*** Stored data ***

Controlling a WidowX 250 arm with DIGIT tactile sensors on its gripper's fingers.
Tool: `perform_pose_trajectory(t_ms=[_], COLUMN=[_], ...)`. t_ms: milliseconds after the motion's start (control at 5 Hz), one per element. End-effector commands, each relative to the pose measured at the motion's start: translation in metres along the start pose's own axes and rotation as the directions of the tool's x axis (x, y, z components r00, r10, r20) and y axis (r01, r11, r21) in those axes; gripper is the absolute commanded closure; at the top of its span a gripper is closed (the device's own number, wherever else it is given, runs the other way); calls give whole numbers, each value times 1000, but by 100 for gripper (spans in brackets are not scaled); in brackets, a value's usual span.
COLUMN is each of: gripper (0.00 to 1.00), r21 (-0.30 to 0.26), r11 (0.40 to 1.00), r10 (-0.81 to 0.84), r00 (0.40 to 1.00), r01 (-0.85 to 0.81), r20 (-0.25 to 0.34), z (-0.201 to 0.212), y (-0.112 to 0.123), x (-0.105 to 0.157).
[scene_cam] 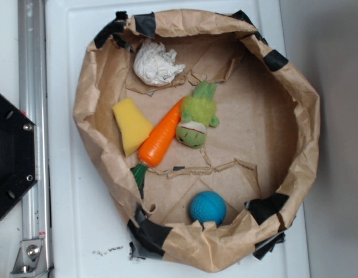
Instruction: Grab the white paper.
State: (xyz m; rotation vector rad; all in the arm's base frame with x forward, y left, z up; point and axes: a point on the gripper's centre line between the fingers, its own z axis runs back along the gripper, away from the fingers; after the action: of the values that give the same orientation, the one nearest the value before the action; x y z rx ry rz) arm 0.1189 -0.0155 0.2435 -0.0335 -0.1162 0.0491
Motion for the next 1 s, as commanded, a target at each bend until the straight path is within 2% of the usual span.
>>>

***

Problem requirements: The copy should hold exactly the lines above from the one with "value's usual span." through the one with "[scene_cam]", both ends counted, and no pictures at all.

Answer to the exercise:
Tool: `perform_pose_trajectory(t_ms=[_], COLUMN=[_], ...)`. t_ms: milliseconds after the motion's start (control at 5 Hz), one per element. End-effector commands, each relative to the pose measured at the motion's start: translation in metres along the start pose's own axes and rotation as the directions of the tool's x axis (x, y, z components r00, r10, r20) and y axis (r01, r11, r21) in those axes; gripper is the absolute commanded closure; at the top of its span a gripper is closed (the device's own number, wherever else it is given, runs the other way); calls give whole numbers, each value times 1000, but by 100 for gripper (spans in brackets are not scaled); in brackets, a value's usual span.
COLUMN is each of: gripper (0.00 to 1.00), r21 (-0.30 to 0.26), r11 (0.40 to 1.00), r10 (-0.81 to 0.84), r00 (0.40 to 1.00), r01 (-0.85 to 0.81), r20 (-0.25 to 0.34), z (-0.201 to 0.212), y (-0.112 to 0.123), x (-0.105 to 0.157).
[scene_cam] 

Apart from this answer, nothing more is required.